:: What is needed ::
Looking at the material below, count the lines that contain "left" and answer with the count only.

:: Given material ::
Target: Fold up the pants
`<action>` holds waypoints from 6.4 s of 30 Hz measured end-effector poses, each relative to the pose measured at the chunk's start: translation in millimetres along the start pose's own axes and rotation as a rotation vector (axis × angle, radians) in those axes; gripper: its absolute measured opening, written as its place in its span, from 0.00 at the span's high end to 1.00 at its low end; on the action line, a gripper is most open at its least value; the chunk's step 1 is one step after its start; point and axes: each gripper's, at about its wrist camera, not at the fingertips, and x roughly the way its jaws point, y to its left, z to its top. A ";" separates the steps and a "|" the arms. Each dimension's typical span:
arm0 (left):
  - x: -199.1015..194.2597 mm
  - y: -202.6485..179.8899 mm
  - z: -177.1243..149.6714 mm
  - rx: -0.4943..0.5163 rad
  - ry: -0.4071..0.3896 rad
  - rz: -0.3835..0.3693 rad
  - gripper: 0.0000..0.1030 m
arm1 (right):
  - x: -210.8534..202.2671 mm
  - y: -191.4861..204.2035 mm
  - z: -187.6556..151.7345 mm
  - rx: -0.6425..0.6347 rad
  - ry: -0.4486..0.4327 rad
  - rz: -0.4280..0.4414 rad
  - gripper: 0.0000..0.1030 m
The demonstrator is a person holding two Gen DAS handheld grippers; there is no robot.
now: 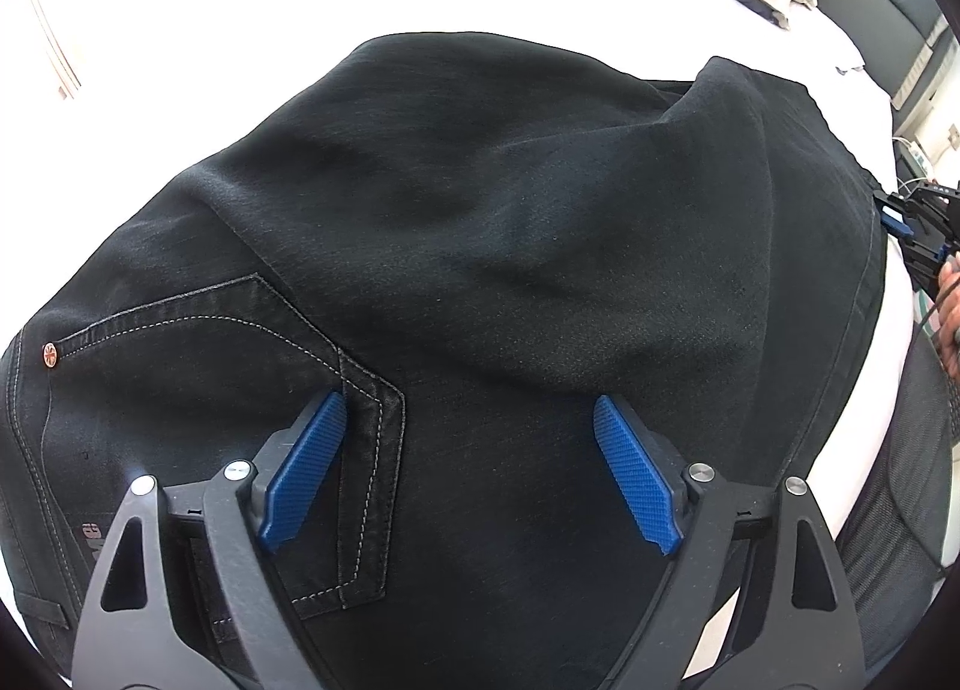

:: Task solution ::
2